Eigentlich ist dieses Foto ja etwas schönes, denn hier ist ein Lamborghini zu sehen und Lamborghinis sind etwas schönes. Es ist aber leider ein trauriges Foto für mich, denn das ist das letzte Foto das meine gute alte Kamera gemacht hat. Danach hat sie den Geist aufgegeben. Das macht mich schon traurig, denn so viele Fotos, so viele Erlebnisse und so viele Erinnerungen habe ich mit dieser Kamera festgehalten. Bis auf wenige Ausnahmen auch so gut wie alle Fotos auf diesem Blog. Ich bin meiner Kamera aber auch nicht böse, so wie man sich manchmal darüber aufregt wie schnell Sachen kaputt gehen. Ich kann es zum Beispiel nicht nachvollziehen, dass der Kundenservice einer Militäruhr mir erzählt dass das Fahren auf einem holprigen Radweg kein normaler Anwendungsfall ist und deshalb die Garantie nicht greift. Ernsthaft?
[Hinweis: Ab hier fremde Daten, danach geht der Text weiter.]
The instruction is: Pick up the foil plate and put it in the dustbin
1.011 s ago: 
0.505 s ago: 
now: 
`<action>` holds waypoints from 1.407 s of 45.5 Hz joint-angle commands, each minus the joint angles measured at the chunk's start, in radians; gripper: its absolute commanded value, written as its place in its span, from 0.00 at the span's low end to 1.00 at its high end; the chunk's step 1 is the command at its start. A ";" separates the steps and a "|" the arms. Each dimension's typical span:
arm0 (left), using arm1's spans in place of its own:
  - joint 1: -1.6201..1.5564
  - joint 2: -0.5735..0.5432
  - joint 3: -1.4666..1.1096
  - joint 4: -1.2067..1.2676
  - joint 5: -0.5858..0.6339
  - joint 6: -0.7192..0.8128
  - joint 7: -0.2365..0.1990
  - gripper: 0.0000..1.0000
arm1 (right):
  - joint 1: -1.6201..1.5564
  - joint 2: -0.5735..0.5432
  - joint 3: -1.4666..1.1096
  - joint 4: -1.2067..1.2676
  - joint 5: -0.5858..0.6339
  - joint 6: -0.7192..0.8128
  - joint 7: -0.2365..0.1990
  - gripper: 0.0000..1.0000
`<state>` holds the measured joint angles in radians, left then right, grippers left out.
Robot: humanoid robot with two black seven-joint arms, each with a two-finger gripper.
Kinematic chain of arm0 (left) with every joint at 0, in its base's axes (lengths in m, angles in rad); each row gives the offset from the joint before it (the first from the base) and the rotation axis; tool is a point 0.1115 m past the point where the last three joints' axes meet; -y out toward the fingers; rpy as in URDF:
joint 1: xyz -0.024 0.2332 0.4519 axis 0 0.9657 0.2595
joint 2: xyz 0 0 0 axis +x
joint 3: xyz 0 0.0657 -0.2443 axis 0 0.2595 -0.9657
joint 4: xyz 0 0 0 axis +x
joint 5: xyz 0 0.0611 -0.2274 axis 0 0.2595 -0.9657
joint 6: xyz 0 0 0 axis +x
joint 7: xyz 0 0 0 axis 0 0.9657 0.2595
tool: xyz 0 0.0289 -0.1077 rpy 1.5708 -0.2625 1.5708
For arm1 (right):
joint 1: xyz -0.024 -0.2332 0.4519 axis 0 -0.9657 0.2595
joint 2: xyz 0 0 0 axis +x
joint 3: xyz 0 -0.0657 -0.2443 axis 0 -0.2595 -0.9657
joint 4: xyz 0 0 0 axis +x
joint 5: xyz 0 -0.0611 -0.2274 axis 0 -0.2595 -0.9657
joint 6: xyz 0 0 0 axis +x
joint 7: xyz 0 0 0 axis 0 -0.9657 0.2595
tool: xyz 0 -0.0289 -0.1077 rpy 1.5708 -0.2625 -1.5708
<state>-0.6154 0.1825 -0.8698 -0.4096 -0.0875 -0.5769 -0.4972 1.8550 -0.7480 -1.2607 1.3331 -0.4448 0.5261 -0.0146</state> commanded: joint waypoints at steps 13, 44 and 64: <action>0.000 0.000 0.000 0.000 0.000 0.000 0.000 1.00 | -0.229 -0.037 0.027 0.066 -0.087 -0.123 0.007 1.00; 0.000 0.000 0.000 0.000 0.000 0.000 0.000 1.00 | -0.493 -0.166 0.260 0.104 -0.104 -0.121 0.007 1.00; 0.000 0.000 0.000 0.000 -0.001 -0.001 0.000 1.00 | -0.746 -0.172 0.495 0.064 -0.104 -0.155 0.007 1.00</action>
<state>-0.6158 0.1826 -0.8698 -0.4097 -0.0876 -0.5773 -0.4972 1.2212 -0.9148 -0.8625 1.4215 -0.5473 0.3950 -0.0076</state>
Die Uhr soll den Rückstoß von Gewehren und Kampfeinsätze aushalten aber scheitert an einem Radweg in einer norddeutschen Provinzstadt? .Nein, meine Kamera darf ruhig kaputt sein. Ich habe sie wirklich benutzt, eigentlich habe ich sie so behandelt wie eine Kamera behandelt werden will. Ich hab nicht gezählt wie viele Fotos ich mit ihr gemacht habe, aber wenn ich das grob überschlage kommen wir wohl irgendwo zwischen 50.000 und 100.000 raus. Ich habe Fotos bei Schnee, Regen, unter Minus 20 Grad und in der prallen Sonne bei über 40 Grad gemacht. Ich habe minutenlang Serienaufnahmen auf der Nordschleife gemacht und minutenlange Belichtungszeiten in der Nacht durchgezogen.  Ich habe mit der Zeit diese komische Gummiabdeckung über dem Sucher verloren und ihren Geruch mit insgesamt 2 Packungen Espressobohnen neutralisiert, nachdem sie durch die Tatsache dass ich in den Staaten in einem Raucherhaushalt gelebt habe, etwas muffig war. Ich habe viel erlebt mit meiner Kamera und ich werde sie immer als meinen guten und treuen Freund und Begleiter in Erinnerung behalten. Bald werde ich mir ihren noch ganz kleinen, jungen und knuffigen Bruder anschaffen, der gerade erst zur Welt gekommen ist. Ich werde auch ihm ein wundervolles Kameraleben ermöglichen und schöne Motive vor Augen führen. Auf ein neues.